Work to complete: Only the lines from the first line of the material below to the line containing "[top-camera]", inclusive, should be copied, each exactly as written.

Data segment:
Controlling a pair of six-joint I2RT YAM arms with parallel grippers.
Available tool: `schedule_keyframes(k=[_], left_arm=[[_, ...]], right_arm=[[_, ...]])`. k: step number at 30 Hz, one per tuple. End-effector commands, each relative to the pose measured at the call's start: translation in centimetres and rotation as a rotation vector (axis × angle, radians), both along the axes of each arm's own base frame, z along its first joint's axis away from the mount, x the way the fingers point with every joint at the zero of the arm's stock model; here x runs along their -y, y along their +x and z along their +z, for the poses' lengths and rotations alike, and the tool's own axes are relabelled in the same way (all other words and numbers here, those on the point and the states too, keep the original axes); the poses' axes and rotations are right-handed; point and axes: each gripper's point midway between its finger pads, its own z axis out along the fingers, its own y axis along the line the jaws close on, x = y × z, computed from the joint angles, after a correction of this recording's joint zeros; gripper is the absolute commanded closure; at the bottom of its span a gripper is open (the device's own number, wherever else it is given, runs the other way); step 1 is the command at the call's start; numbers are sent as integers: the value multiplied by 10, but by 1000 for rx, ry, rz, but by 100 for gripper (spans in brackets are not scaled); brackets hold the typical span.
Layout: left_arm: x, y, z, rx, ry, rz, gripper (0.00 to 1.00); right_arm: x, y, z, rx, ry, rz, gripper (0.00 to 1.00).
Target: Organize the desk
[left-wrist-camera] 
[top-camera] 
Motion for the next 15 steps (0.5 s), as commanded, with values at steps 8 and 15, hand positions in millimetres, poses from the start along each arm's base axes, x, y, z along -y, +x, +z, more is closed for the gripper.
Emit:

Task result:
Controlling a pair of six-joint I2RT YAM arms with parallel grippers.
Available tool: `schedule_keyframes(k=[_], left_arm=[[_, ...]], right_arm=[[_, ...]])`. k: step number at 30 Hz, one per tuple. End-effector commands, each relative to the pose measured at the call's start: translation in centimetres and rotation as a rotation vector (axis × angle, radians), both along the axes of each arm's own base frame, z along its first joint's axis away from the mount, x the way the fingers point with every joint at the zero of the arm's stock model; here x runs along their -y, y along their +x and z along their +z, for the poses' lengths and rotations alike, and the tool's own axes are relabelled in the same way (all other words and numbers here, those on the point and the states too, keep the original axes); the poses' axes and rotations are right-handed; point and axes: each gripper's point midway between its finger pads, its own z axis out along the fingers, its own y axis along the line the jaws close on, x = y × z, computed from the joint angles, after a correction of this recording's joint zeros; gripper is the absolute commanded closure; at the bottom of its span a gripper is open (the device's own number, wherever else it is given, runs the other way); step 1 is the command at the call's start; numbers are sent as integers: the value multiplied by 10, but by 1000 for rx, ry, rz, but by 100 for gripper (spans in brackets are not scaled); brackets hold the typical span.
Layout: left_arm: x, y, z, rx, ry, rz, gripper (0.00 to 1.00); right_arm: x, y, z, rx, ry, rz, gripper (0.00 to 1.00).
Target: Organize the desk
[left-wrist-camera] 
[top-camera] 

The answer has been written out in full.